§ Assignment:
How many lines in the data below contain the string "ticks"? State that number only.

· · · ·

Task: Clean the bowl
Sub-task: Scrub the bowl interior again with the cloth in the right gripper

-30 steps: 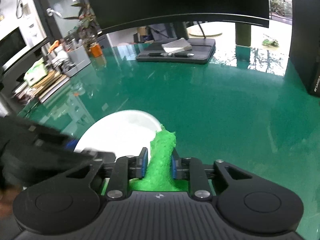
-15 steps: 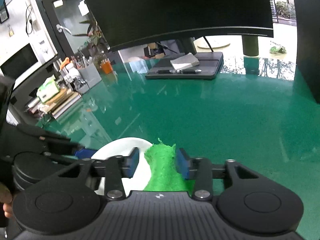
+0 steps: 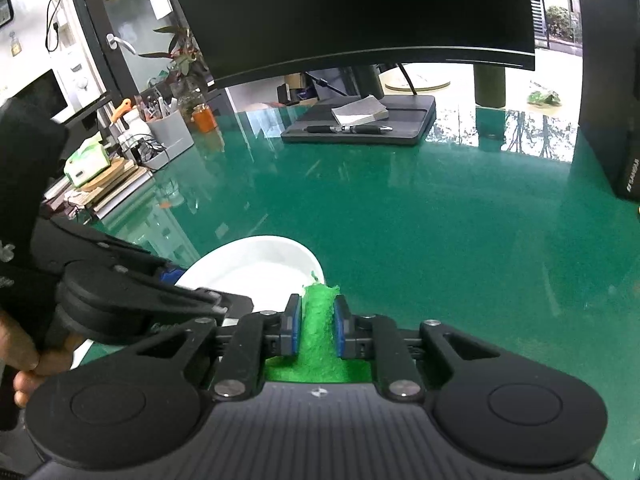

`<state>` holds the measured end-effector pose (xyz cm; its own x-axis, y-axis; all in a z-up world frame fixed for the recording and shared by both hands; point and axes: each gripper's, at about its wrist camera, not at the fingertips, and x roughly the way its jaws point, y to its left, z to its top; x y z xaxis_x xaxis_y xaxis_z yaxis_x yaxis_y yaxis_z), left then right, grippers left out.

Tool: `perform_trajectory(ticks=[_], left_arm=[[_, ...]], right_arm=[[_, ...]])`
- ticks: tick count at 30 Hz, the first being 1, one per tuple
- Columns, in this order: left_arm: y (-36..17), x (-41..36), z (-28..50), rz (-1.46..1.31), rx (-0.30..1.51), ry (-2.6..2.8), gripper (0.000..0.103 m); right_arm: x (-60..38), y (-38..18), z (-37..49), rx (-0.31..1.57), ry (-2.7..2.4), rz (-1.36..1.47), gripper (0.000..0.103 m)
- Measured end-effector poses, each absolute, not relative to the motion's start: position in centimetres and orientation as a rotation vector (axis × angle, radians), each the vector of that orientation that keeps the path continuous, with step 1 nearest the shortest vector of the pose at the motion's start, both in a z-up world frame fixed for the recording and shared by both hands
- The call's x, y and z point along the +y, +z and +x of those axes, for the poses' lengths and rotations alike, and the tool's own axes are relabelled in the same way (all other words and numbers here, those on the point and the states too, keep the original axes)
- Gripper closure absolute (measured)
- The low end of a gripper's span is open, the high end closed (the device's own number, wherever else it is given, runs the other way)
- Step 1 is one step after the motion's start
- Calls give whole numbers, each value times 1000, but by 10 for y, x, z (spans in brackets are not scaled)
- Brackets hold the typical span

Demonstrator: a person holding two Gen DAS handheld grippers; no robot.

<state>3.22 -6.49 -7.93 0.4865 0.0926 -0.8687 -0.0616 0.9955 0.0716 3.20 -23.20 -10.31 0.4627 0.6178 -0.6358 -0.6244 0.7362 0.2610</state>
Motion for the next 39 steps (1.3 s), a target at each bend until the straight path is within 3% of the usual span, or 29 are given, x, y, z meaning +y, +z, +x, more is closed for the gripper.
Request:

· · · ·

§ Final answer:
2